Michael: What are augmentatives and how are they formed in Dutch?
Atie: And are they commonly used?
Michael: At DutchPod101.com, we hear these questions often. In the following situation, Ben Lee watched a superhero movie and is now talking to his college friend, Inge Iedema.
"What superpower would you most like to have?"
Ben Lee: Welke superkracht zou je het liefst willen hebben?
Ben Lee: Welke superkracht zou je het liefst willen hebben?
Inge Iedema: Ik zou graag willen kunnen vliegen.
Michael: Once more with the English translation.
Ben Lee: Welke superkracht zou je het liefst willen hebben?
Michael: "What superpower would you most like to have?"
Inge Iedema: Ik zou graag willen kunnen vliegen.
Michael: "I would like to be able to fly."

Lesson focus

Michael: In this lesson, you will be learning what Dutch augmentatives are and how to form them. Let's begin the lesson with a quick explanation of what is meant by the word "augmentative:"
In Dutch, many augmentatives are formed by attaching a prefix to a root word. The result of this is a new word that intensifies the meaning of the original root word. Sometimes, the new word expresses greater size, but it can also express other qualities. In Dutch, the word for "augmentative" is:
Atie: vergrootwoord.
Michael: In this lesson, let's be a little imaginative. I'd like to ask you to picture a very large bioscope, or cinema and on either side of that, a wholesaler and supermarket. A very lazy, overweight person is emerging from the bioscope. Do you have the picture in your mind? Great. Now, let's turn this into a sentence and say, "A very lazy, overweight person is emerging from a massive bioscope which is situated between a supermarket and a wholesaler." And now, let's take that same sentence and translate it into Dutch:
Atie: Een aartsluie persoon met overgewicht komt tevoorschijn uit een megabioscoop die zich tussen een supermarkt en een groothandel bevindt.
Michael: This sentence contains several examples of augmentatives. As I said, augmentatives are created with prefixes that amplify or intensify the meaning of the word they are attached to. Listen to the sentence again and see how many you can identify.
Atie: [SLOWLY] Een aartsluie persoon met overgewicht komt tevoorschijn uit een megabioscoop die zich tussen een supermarkt en een groothandel bevindt.
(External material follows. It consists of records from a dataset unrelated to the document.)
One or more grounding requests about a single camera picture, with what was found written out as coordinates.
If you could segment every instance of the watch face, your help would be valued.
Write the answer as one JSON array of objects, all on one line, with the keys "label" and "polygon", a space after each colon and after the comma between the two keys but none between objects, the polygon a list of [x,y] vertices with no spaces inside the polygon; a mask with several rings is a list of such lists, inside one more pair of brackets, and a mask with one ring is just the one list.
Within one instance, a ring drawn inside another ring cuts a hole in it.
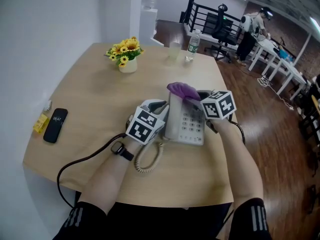
[{"label": "watch face", "polygon": [[113,146],[111,147],[111,151],[118,155],[122,149],[124,148],[124,145],[120,142],[120,141],[117,141],[116,143],[113,144]]}]

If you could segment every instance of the black watch strap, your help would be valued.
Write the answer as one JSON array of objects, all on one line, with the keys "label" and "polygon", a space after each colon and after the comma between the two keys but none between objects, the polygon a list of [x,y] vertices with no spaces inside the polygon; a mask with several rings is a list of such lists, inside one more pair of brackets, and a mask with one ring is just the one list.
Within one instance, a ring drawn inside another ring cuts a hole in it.
[{"label": "black watch strap", "polygon": [[134,159],[134,155],[131,154],[128,150],[124,149],[123,152],[120,154],[120,156],[124,157],[125,159],[132,161]]}]

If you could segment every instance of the bottle label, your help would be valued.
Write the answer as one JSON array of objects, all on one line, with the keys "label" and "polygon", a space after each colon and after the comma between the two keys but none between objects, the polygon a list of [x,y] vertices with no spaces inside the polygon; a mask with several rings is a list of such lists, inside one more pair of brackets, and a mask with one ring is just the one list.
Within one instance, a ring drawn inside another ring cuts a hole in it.
[{"label": "bottle label", "polygon": [[195,53],[197,52],[197,50],[198,50],[198,46],[189,44],[189,46],[188,46],[188,51],[189,51],[190,53],[195,54]]}]

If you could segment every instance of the smartphone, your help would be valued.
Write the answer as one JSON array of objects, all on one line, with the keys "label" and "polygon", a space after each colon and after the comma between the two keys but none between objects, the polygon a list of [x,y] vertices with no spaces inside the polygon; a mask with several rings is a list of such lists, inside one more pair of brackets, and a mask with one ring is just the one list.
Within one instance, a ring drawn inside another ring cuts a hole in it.
[{"label": "smartphone", "polygon": [[43,135],[43,139],[49,143],[56,143],[61,127],[68,115],[68,110],[65,108],[56,108],[49,121],[49,124]]}]

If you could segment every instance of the flower pot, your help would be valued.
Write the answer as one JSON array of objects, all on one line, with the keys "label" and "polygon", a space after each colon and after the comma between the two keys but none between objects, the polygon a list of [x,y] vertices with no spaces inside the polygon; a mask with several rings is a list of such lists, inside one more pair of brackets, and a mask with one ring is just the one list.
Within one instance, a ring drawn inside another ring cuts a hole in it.
[{"label": "flower pot", "polygon": [[122,73],[133,73],[136,72],[137,68],[137,60],[134,58],[133,60],[129,60],[125,67],[119,67],[119,71]]}]

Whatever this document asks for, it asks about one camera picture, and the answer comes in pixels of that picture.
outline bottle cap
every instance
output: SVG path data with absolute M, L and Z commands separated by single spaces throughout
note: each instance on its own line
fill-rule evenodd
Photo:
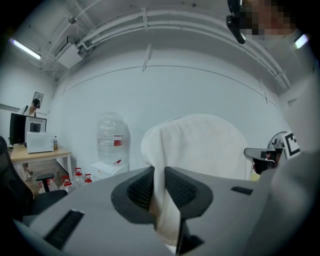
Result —
M 81 168 L 75 168 L 75 169 L 74 169 L 74 172 L 75 172 L 74 175 L 76 175 L 76 176 L 82 176 Z
M 72 185 L 72 183 L 71 183 L 71 181 L 70 181 L 70 177 L 69 177 L 68 175 L 62 176 L 62 180 L 63 180 L 63 185 L 64 185 L 65 187 Z
M 91 183 L 91 182 L 92 182 L 91 174 L 86 174 L 86 175 L 85 175 L 84 182 L 85 182 L 85 183 Z

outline person
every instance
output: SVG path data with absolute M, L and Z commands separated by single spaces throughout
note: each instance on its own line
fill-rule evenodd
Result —
M 18 114 L 29 116 L 29 117 L 37 117 L 36 110 L 40 108 L 40 100 L 38 98 L 34 98 L 31 105 L 24 105 L 20 108 Z
M 36 110 L 40 108 L 40 100 L 38 98 L 34 98 L 31 105 L 25 105 L 20 108 L 18 114 L 29 116 L 29 117 L 37 117 Z M 27 163 L 23 164 L 23 169 L 27 180 L 31 180 L 31 175 L 34 173 L 32 170 L 29 170 L 29 165 Z

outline gray chair
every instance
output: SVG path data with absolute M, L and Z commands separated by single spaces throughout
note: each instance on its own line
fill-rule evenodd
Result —
M 46 193 L 34 198 L 31 190 L 15 170 L 7 143 L 0 136 L 0 196 L 2 205 L 13 219 L 28 225 L 36 215 L 67 195 L 65 190 L 49 191 L 47 179 L 53 177 L 53 173 L 48 173 L 36 178 L 37 181 L 43 182 Z

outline white towel
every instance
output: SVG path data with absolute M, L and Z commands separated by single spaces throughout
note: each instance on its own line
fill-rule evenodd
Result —
M 192 114 L 151 128 L 141 153 L 155 168 L 150 211 L 166 244 L 177 245 L 180 212 L 165 189 L 167 166 L 223 178 L 248 180 L 252 161 L 244 155 L 247 141 L 231 123 L 209 114 Z

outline computer monitor
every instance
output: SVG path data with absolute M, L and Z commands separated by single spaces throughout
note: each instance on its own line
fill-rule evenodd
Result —
M 10 144 L 25 142 L 26 116 L 22 114 L 11 113 L 10 119 Z
M 27 132 L 45 132 L 47 119 L 11 113 L 10 144 L 22 144 Z

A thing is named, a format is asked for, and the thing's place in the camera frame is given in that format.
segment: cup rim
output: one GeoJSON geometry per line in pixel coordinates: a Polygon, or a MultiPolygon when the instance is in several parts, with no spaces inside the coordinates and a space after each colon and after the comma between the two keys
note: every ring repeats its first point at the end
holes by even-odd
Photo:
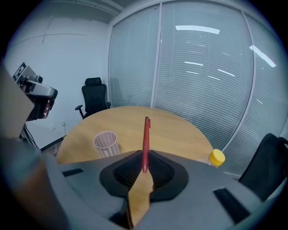
{"type": "Polygon", "coordinates": [[[94,146],[95,146],[97,149],[108,149],[108,148],[110,148],[111,146],[113,146],[116,142],[117,142],[117,135],[116,135],[115,132],[112,132],[112,131],[103,131],[103,132],[100,132],[100,133],[98,133],[98,134],[94,137],[94,139],[93,139],[93,144],[94,144],[94,146]],[[98,135],[100,135],[100,134],[102,134],[102,133],[113,133],[113,134],[116,136],[115,142],[113,142],[112,145],[110,145],[110,146],[108,146],[108,147],[105,147],[105,148],[97,147],[97,146],[95,145],[95,139],[97,138],[98,135]]]}

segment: office chair
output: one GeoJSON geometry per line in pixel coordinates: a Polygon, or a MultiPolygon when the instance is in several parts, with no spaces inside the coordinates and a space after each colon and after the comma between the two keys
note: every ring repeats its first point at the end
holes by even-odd
{"type": "Polygon", "coordinates": [[[85,100],[85,112],[83,115],[81,107],[79,105],[75,110],[79,110],[82,119],[97,113],[99,111],[109,109],[110,102],[105,102],[106,85],[102,84],[101,78],[87,78],[85,85],[82,87],[82,93],[85,100]]]}
{"type": "Polygon", "coordinates": [[[267,134],[257,148],[239,182],[265,201],[287,176],[288,141],[267,134]]]}

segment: yellow bottle cap
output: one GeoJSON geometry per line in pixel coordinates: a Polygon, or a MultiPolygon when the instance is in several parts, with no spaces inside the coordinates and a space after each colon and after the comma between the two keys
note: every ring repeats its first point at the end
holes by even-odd
{"type": "Polygon", "coordinates": [[[219,149],[214,149],[209,154],[209,160],[213,165],[220,166],[225,161],[225,155],[219,149]]]}

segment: table
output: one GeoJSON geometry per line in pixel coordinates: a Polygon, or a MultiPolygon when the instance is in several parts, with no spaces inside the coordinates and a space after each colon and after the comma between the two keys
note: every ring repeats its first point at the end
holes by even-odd
{"type": "MultiPolygon", "coordinates": [[[[141,150],[146,116],[151,119],[151,150],[194,160],[207,157],[213,150],[198,128],[175,114],[156,108],[123,106],[95,113],[77,124],[64,138],[57,162],[63,164],[102,158],[93,139],[103,131],[117,134],[120,153],[141,150]]],[[[141,172],[128,194],[134,226],[149,209],[152,186],[151,174],[141,172]]]]}

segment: bottle
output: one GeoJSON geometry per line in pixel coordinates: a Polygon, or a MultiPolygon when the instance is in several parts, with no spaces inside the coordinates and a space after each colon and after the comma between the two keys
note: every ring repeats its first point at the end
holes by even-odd
{"type": "Polygon", "coordinates": [[[214,149],[207,158],[198,161],[213,165],[217,168],[225,161],[225,155],[219,149],[214,149]]]}

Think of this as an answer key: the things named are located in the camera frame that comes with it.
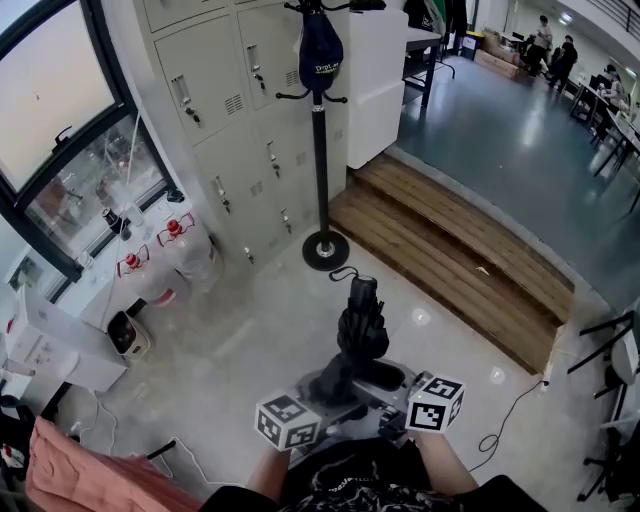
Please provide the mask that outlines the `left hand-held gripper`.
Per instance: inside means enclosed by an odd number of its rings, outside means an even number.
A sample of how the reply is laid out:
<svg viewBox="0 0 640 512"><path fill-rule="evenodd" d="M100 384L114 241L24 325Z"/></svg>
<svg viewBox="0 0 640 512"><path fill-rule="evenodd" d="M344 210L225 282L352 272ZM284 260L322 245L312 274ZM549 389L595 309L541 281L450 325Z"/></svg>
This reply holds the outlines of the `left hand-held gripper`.
<svg viewBox="0 0 640 512"><path fill-rule="evenodd" d="M272 393L256 404L254 428L279 451L313 447L339 433L341 424L359 421L380 406L376 399L337 408L310 402L325 400L320 375L303 376L295 389L298 398Z"/></svg>

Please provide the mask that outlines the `grey metal locker cabinet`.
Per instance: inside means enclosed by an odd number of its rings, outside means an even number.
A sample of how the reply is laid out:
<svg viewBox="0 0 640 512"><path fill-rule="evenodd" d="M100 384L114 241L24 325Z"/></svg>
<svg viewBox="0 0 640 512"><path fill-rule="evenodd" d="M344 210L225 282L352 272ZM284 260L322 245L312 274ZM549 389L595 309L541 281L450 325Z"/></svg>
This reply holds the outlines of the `grey metal locker cabinet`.
<svg viewBox="0 0 640 512"><path fill-rule="evenodd" d="M319 220L296 0L133 0L158 133L185 151L230 259L255 269Z"/></svg>

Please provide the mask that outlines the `black power strip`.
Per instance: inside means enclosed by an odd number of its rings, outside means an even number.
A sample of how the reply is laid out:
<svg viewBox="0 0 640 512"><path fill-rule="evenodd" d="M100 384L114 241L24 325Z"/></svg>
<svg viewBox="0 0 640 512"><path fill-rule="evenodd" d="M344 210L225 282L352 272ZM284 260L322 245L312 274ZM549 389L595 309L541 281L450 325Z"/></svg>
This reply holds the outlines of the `black power strip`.
<svg viewBox="0 0 640 512"><path fill-rule="evenodd" d="M151 461L156 459L166 453L167 451L173 449L176 446L176 440L174 438L170 439L166 444L162 445L159 449L151 452L146 456L146 459Z"/></svg>

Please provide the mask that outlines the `black folding chair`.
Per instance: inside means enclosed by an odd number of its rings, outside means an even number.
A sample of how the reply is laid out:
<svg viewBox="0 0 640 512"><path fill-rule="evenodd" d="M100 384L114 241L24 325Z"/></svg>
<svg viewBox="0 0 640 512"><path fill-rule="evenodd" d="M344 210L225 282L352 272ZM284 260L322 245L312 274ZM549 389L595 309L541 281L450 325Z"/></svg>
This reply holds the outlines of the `black folding chair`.
<svg viewBox="0 0 640 512"><path fill-rule="evenodd" d="M9 490L26 478L34 424L27 405L10 395L0 397L0 476Z"/></svg>

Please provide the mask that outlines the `brown cardboard box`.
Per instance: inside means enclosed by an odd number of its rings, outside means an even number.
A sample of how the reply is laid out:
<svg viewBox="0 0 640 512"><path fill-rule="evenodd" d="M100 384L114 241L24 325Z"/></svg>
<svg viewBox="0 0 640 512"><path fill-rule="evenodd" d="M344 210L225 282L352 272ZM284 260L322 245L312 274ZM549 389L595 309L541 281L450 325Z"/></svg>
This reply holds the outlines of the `brown cardboard box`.
<svg viewBox="0 0 640 512"><path fill-rule="evenodd" d="M501 34L485 29L474 62L500 76L514 80L520 69L520 53L501 44Z"/></svg>

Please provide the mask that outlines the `wooden steps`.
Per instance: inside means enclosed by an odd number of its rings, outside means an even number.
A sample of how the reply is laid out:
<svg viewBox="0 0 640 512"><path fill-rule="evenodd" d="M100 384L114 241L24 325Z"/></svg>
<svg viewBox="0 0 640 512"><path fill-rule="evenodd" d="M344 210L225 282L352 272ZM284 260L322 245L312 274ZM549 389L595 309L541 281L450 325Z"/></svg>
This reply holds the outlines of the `wooden steps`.
<svg viewBox="0 0 640 512"><path fill-rule="evenodd" d="M574 285L489 214L382 154L330 201L329 220L529 374L544 372Z"/></svg>

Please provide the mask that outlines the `dark frame table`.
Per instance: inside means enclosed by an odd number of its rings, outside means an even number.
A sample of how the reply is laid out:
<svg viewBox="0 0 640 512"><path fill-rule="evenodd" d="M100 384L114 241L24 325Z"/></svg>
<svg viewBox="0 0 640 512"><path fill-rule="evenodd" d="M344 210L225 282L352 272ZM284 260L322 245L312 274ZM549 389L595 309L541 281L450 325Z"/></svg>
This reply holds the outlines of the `dark frame table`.
<svg viewBox="0 0 640 512"><path fill-rule="evenodd" d="M406 85L421 92L421 108L429 105L431 88L437 65L451 70L455 78L455 68L444 61L451 34L409 27L402 80Z"/></svg>

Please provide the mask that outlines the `black umbrella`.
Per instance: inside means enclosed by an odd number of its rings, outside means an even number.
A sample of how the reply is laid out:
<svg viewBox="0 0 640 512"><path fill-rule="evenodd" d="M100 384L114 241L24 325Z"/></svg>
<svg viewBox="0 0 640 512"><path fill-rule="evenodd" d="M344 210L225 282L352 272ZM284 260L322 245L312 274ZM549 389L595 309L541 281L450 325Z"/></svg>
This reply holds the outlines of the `black umbrella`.
<svg viewBox="0 0 640 512"><path fill-rule="evenodd" d="M346 309L338 320L337 344L340 349L329 363L324 374L324 390L327 402L342 405L352 398L354 379L370 378L374 374L374 362L389 347L389 337L382 315L384 302L377 297L378 282L364 276L352 266L344 266L329 273L332 282L351 277Z"/></svg>

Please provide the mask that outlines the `person's right forearm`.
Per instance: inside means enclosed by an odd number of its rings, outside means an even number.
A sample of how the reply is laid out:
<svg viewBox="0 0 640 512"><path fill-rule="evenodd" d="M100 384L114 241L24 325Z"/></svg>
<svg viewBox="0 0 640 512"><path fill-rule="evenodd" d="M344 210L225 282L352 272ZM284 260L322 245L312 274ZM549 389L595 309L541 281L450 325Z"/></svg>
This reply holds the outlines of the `person's right forearm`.
<svg viewBox="0 0 640 512"><path fill-rule="evenodd" d="M479 488L444 435L418 432L415 443L436 492L456 496Z"/></svg>

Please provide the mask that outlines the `person's black printed shirt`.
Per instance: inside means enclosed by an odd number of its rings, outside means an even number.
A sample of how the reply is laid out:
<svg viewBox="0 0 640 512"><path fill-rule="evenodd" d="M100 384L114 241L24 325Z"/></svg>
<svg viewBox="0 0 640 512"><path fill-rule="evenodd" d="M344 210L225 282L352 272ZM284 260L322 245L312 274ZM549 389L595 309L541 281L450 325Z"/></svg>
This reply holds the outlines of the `person's black printed shirt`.
<svg viewBox="0 0 640 512"><path fill-rule="evenodd" d="M288 468L279 503L240 486L216 490L199 512L547 512L509 477L462 495L436 492L415 437L344 440Z"/></svg>

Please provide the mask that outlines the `pink cloth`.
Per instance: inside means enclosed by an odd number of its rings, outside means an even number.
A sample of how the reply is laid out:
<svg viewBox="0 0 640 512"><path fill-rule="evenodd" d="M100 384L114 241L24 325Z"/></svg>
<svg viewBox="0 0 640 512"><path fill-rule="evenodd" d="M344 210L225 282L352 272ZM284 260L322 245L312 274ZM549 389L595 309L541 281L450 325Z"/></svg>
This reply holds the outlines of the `pink cloth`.
<svg viewBox="0 0 640 512"><path fill-rule="evenodd" d="M144 456L86 449L37 417L29 445L27 498L45 512L198 512L201 503Z"/></svg>

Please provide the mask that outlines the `white block cabinet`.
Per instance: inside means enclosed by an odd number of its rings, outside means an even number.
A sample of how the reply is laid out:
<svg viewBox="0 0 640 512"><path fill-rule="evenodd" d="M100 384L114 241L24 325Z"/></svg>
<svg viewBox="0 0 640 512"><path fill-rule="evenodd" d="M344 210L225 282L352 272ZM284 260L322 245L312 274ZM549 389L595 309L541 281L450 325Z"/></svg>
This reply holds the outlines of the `white block cabinet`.
<svg viewBox="0 0 640 512"><path fill-rule="evenodd" d="M398 135L408 16L398 9L349 15L347 165L363 167Z"/></svg>

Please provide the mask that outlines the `black bag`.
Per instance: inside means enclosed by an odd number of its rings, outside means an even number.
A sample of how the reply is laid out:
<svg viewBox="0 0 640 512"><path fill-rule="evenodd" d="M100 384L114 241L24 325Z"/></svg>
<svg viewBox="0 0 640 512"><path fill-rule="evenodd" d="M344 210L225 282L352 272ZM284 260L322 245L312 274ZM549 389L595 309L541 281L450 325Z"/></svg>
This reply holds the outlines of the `black bag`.
<svg viewBox="0 0 640 512"><path fill-rule="evenodd" d="M409 27L444 34L444 21L434 0L406 0L403 11Z"/></svg>

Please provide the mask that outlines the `navy cap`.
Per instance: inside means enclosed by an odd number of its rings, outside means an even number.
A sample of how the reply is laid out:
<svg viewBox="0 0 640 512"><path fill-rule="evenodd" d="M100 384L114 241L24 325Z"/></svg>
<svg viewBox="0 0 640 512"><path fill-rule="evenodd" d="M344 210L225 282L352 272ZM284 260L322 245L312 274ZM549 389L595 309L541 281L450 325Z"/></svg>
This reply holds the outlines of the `navy cap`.
<svg viewBox="0 0 640 512"><path fill-rule="evenodd" d="M298 66L303 86L312 92L326 92L331 88L343 58L341 39L326 14L304 15Z"/></svg>

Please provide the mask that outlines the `long work table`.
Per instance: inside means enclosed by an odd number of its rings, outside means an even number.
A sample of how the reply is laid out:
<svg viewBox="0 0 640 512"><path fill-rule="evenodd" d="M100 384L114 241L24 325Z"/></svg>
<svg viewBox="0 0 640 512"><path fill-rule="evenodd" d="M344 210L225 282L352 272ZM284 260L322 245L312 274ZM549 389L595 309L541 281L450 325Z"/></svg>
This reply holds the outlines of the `long work table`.
<svg viewBox="0 0 640 512"><path fill-rule="evenodd" d="M602 89L594 89L581 83L574 95L569 115L585 121L589 131L594 130L591 145L604 149L593 176L599 176L611 166L615 175L628 160L636 157L640 161L640 131L625 117L625 113L611 110L611 102L601 96Z"/></svg>

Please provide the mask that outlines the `clear water jug red cap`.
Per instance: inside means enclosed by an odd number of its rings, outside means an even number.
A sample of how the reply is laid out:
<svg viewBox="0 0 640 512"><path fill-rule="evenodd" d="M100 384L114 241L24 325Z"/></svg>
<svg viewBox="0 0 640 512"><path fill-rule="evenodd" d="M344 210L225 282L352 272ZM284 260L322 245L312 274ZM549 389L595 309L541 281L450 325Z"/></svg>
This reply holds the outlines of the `clear water jug red cap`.
<svg viewBox="0 0 640 512"><path fill-rule="evenodd" d="M166 260L197 291L210 291L221 278L222 257L191 212L169 219L156 234L156 241Z"/></svg>
<svg viewBox="0 0 640 512"><path fill-rule="evenodd" d="M146 244L127 253L116 263L117 277L140 299L156 307L166 307L178 296L179 275L163 259L152 256Z"/></svg>

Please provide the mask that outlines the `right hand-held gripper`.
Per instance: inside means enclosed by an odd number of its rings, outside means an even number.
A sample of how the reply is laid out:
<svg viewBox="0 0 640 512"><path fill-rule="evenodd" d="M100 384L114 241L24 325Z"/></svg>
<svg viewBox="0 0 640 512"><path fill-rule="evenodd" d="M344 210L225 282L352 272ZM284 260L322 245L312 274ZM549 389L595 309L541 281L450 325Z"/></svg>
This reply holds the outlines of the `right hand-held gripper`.
<svg viewBox="0 0 640 512"><path fill-rule="evenodd" d="M370 408L382 407L379 435L388 440L398 440L407 430L445 433L465 396L462 381L427 371L416 375L386 360L372 363L372 383L353 382L352 394Z"/></svg>

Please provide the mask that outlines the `small white heater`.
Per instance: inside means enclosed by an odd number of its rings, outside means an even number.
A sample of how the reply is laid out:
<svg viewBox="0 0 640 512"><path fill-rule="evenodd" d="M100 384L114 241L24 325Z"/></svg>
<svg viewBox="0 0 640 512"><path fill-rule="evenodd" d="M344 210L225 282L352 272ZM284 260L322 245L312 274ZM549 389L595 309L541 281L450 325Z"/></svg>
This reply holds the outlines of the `small white heater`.
<svg viewBox="0 0 640 512"><path fill-rule="evenodd" d="M124 311L118 311L112 317L106 333L116 352L130 362L142 361L153 346L144 326Z"/></svg>

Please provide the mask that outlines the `person's left forearm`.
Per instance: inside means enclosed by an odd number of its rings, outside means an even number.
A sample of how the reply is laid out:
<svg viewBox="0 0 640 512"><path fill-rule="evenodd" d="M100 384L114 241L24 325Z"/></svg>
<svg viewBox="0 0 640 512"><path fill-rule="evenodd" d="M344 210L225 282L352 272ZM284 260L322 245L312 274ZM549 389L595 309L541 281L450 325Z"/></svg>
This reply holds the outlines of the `person's left forearm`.
<svg viewBox="0 0 640 512"><path fill-rule="evenodd" d="M246 488L279 503L290 459L290 450L269 447L254 468Z"/></svg>

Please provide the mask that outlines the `black framed window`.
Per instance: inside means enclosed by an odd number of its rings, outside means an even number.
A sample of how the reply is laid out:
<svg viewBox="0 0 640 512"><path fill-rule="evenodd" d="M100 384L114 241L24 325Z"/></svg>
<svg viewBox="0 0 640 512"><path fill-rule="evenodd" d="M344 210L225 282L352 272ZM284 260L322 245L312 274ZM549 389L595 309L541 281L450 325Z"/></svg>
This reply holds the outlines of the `black framed window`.
<svg viewBox="0 0 640 512"><path fill-rule="evenodd" d="M142 119L101 0L0 0L0 275L56 300L176 183Z"/></svg>

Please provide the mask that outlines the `white cardboard box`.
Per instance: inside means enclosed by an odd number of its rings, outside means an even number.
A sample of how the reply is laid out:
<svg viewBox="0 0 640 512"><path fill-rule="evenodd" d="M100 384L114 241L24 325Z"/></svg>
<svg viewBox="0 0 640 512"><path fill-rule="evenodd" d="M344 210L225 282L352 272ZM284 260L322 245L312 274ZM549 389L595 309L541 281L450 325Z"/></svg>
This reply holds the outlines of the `white cardboard box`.
<svg viewBox="0 0 640 512"><path fill-rule="evenodd" d="M127 370L104 332L26 285L1 299L0 327L8 359L36 374L106 392Z"/></svg>

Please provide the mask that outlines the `black coat rack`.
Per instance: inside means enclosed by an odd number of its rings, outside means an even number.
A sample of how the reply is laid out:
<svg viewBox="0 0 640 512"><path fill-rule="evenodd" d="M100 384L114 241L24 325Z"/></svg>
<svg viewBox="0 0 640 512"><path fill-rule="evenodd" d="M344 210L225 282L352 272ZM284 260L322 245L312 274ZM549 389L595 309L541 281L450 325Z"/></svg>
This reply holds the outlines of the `black coat rack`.
<svg viewBox="0 0 640 512"><path fill-rule="evenodd" d="M323 0L296 0L292 5L285 3L284 7L303 16L312 12L339 11L349 8L349 4L329 7ZM326 92L318 93L308 90L299 95L278 92L278 99L300 101L310 96L312 98L311 120L314 144L315 175L317 187L317 203L319 212L319 230L309 235L303 243L302 256L306 264L316 271L331 272L343 267L349 257L349 244L346 238L329 227L329 191L328 191L328 150L326 134L326 115L324 103L345 104L345 97L332 98Z"/></svg>
Michael: If you identified five augmentatives, congratulations! You're very quick. If not, don't worry. That's why you are here—to learn. The augmentative prefixes that were used in this sentence are:
Atie: aarts, over, mega, super, groot
Michael: Let's look at the individual words they formed and how they affected the meaning of the root words to which they were attached. The first augmentative in the sentence was
Atie: aartslui
Michael: which is an adjective and means "extremely lazy." In this word, the root word is "lazy" or
Atie: lui
Michael: and the prefix is
Atie: aarts
Michael: This prefix generally transfers to the root word a sense of high degree. This is precisely what it does in this case, resulting in an augmentative that means "very lazy." However, the prefix can also indicate that something or someone is first in rank. In this way, it is the same as the English prefix, "arch" as in "archbishop" which, in Dutch, is
Atie: aartsbisschop.
Michael: The second augmentative in the sentence we made is
Atie: overgewicht
Michael: which means "overweight" and consists of the prefix
Atie: over
Michael: and the root word
Atie: gewicht
Michael: meaning weight. The same prefix in English—"over"—has the same amplifying effect on the root word as it does in Dutch. In fact, most of the augmentative prefixes discussed in this part of the lesson can be found in English as well because they share roots in other languages such as Greek, Latin, French, and German. Another example of a prefix that is found in English and in Dutch is the third one in our sentence:
Atie: mega
Michael: It was used in conjunction with the word
Atie: bioscoop
Michael: which means "cinema" or "movie theater" and the resulting augmentative referred to "a very large cinema." Even the fourth augmentative has an English counterpart. In this case, the prefix is
Atie: super
Michael: meaning "super," of course, and it was attached to the root word for "market," which is:
Atie: markt
Michael: resulting in the word for "supermarket" or
Atie: supermarkt.
Michael: As you can tell, this reflects the exact same construction and meaning as in English. However, the last augmentative in the sentence we created does not have an English equivalent. The prefix was
Atie: groot
Michael: which means "big" and the root word was
Atie: handel
Michael: which means "trade." The resulting word was
Atie: groothandel
Michael: meaning "wholesaler." And those are the five augmentatives that you heard. Now that you know them a little better, let's listen to that sentence one last time. Listen carefully for the augmentatives:
Atie: [SLOWLY] Een aartsluie persoon met overgewicht komt tevoorschijn uit een megabioscoop die zich tussen een supermarkt en een groothandel bevindt.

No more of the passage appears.